Start to finish, return the listing below exactly, pictures excluded.

- - -

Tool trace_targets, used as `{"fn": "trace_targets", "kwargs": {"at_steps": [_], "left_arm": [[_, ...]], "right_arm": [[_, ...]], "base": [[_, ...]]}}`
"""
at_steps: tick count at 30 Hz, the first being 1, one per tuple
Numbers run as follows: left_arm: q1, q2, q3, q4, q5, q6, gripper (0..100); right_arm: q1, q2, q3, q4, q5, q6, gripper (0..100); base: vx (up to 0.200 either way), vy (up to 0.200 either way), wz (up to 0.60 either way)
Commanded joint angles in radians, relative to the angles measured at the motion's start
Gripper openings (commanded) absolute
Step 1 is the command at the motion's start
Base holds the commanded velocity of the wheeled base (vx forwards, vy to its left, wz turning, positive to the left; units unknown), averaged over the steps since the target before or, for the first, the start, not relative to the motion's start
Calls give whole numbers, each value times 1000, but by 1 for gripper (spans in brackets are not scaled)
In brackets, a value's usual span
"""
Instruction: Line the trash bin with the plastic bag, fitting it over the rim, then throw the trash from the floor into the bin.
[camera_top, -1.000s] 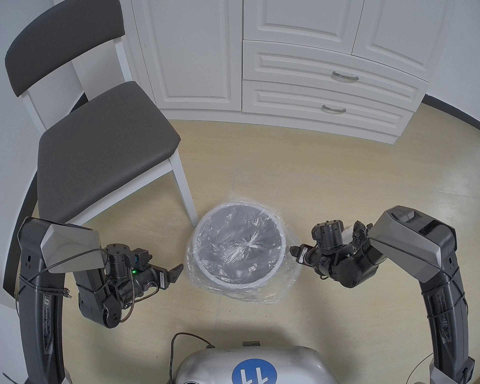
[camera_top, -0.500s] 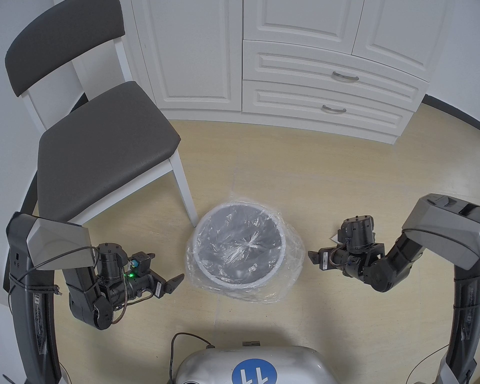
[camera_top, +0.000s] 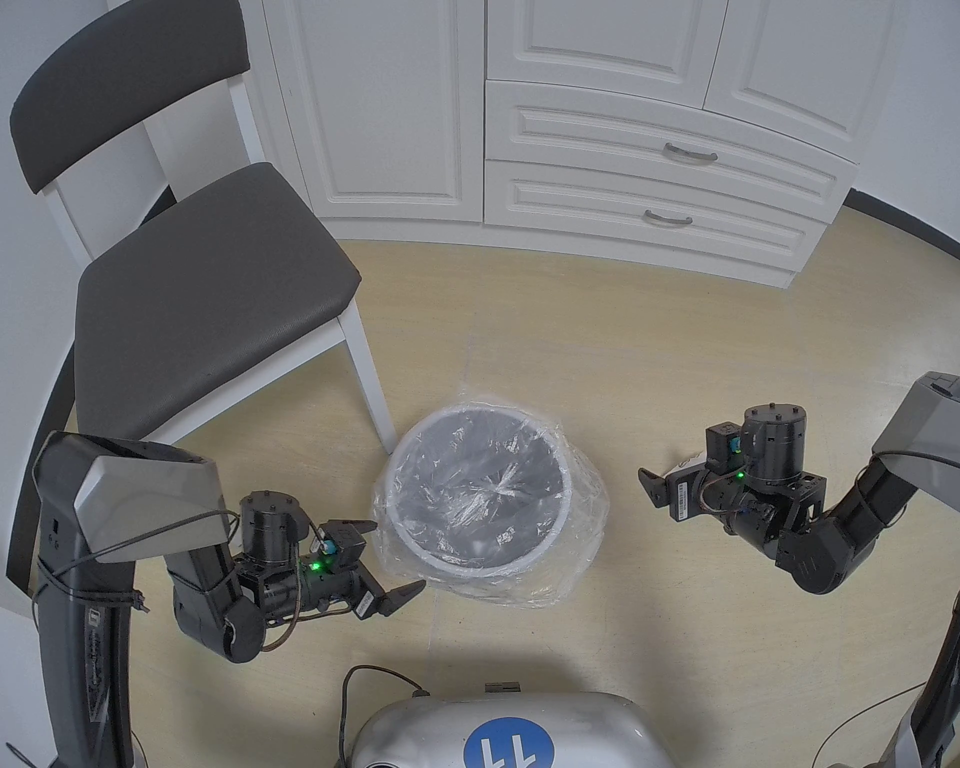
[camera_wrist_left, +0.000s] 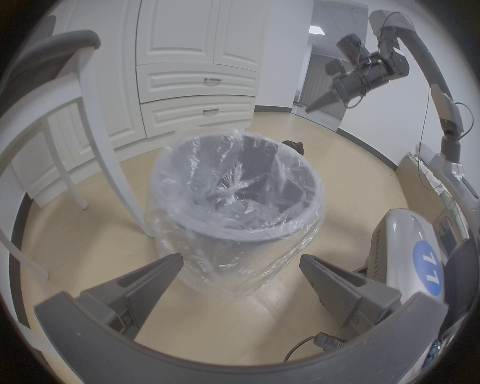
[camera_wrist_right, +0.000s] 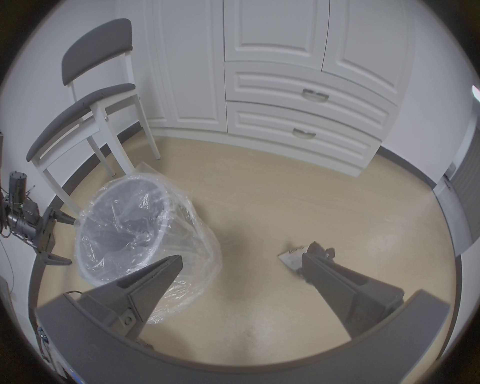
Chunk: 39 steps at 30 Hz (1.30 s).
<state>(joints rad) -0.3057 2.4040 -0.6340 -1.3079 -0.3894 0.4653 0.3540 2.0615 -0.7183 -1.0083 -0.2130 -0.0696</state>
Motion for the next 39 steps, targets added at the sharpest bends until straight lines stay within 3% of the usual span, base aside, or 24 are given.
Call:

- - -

◆ Finished exercise
Tool trace_targets, used as `{"fn": "trace_targets", "kwargs": {"at_steps": [_], "left_arm": [[_, ...]], "right_arm": [[_, ...]], "base": [[_, ...]]}}`
"""
at_steps: tick count at 30 Hz, the first being 1, one per tuple
Numbers run as follows: left_arm: q1, q2, q3, q4, q5, q6, gripper (0..100); right_arm: q1, q2, q3, q4, q5, q6, gripper (0..100); base: vx (up to 0.200 either way), vy (up to 0.200 either way), wz (up to 0.60 either way)
Commanded joint angles in radians, relative to the angles measured at the motion's start
Gripper openings (commanded) absolute
Step 1 is the command at the motion's start
Base holds the commanded velocity of the wheeled base (vx forwards, vy to its left, wz turning, positive to the left; units unknown), averaged over the steps since the target before or, for the first, the start, not relative to the motion's start
Calls give whole numbers, each value times 1000, but by 1 for gripper (spans in brackets are not scaled)
In brackets, a value's usual span
"""
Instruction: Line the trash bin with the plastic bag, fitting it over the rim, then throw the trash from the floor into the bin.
[camera_top, -1.000s] 
[camera_top, -0.500s] 
[camera_top, +0.000s] 
[camera_wrist_left, +0.000s] 
[camera_wrist_right, +0.000s] 
Chunk: 39 steps at 30 Hz (1.30 s).
<state>(joints rad) -0.3057 2.4040 -0.6340 -1.3079 -0.3894 0.4653 0.3540 2.0615 -0.7183 -1.0083 -0.2130 -0.0696</state>
Motion for the next 39 steps, targets added at the sharpest bends until straight lines stay within 3% of the usual span, base aside, or 24 are given.
Call:

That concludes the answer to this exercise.